Ce prisme d’analyse conduit à admettre que ces rapports entre ordres juridiques se sont
transformés au fil du temps et au terme de nombreux à-coups et évolutions, en des rapports de
systèmes marqués par des interpénétrations concentriques, des métissages selon l’expression est de
Sylvaine Poillot-Peruzzetto qui conduisent à regarder le droit autrement ; il conduit à ne plus parler
de droit externe ou de sources externes du droit mais de sources d’origine externe car il s’agit
souvent de droit interne, à ne plus considérer qu’il est possible d’être un juriste de droit interne,
d’être « interniste » comme on l’entend si souvent, car être un juriste de droit interne c’est connaître
et appliquer le droit d’origine externe dans l’ordre interne.
Evidemment les logiques, les conceptions explosent, il faut déconstruire et ne pas idéaliser
pour autant ce droit international et européen, qui ne vient pas de nulle part, auquel nous
participons, qui n’est pas sans faille loin sans faut, et ne pas remplacer des dogmes par des dogmes,
le dogme européaniste n’étant pas plus utile à la compréhension des rapports de systèmes que le
dogme gallocentrique. Essayer simplement, avec sa part de subjectivité assumée mais mesurée, sans
identification disciplinaire trop marquée et donc nécessairement déformante, de faire preuve d’un
pragmatisme théorique (ce qui peut paraître un contresens) et matériel face à un phénomène, quoi
qu’on en dise irrésistible. Les rapports de systèmes ont d’une certaine manière relancé la créativité
des ordres internes et singulièrement de leurs juges, la doctrine ne peut que suivre…
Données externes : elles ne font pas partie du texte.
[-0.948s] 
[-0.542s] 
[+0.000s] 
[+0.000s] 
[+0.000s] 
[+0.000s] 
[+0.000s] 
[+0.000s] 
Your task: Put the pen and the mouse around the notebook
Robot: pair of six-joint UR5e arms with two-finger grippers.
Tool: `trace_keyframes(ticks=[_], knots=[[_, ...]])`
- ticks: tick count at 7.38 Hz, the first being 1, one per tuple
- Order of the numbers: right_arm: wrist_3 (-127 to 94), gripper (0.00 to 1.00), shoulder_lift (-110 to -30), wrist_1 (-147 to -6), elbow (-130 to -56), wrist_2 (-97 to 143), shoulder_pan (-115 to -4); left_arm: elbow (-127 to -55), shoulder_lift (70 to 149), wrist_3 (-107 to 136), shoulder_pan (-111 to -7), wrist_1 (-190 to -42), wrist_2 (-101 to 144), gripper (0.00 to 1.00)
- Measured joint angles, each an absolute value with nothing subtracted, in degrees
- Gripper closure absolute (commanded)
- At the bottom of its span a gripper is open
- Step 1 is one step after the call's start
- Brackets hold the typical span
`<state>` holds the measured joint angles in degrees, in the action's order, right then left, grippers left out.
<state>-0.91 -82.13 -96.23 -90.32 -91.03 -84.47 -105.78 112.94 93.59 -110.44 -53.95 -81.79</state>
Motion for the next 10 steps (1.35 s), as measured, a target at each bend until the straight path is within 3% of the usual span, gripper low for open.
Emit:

Dans un tel contexte, la question de la modélisation théorique des rapports de systèmes est
essentielle. Cette modélisation doit être d’emblée soigneusement distinguée de ce que prévoit le
droit positif sur cette même question. Si la première est censée proposer une explication globale et
cohérente de la manière dont s’organise le second ; le droit positif n’a, à l’évidence, aucune
prétention théorique. Le droit positif ne saurait être moniste, dualiste, pluraliste, global ou encore
renvoyer au réseau.
Il n’en reste pas moins que les théories décrivant comment s’ordonnent les ordres juridiques
correspondent à des manières différentes d’appréhender ces rapports, de sorte qu’elles véhiculent
toujours une certaine dimension politique, c'est-à-dire une certaine manière de concevoir les
rapports sociaux. Cette dimension a d’ailleurs sans doute conduit Kelsen à refuser, à un moment
donné, de trancher entre l’approche moniste ou celle dualiste des rapports entre les ordres
juridiques
H. KELSEN, « Théorie du droit international public », R.C.A.D.I., Tome III, 1953, p. 187 ; Théorie pure du droit, Traduction
française de la deuxième édition par C. EISENMANN, 1962, Bruylant-L.G.D.J., La pensée juridique, 1999,, p. 333.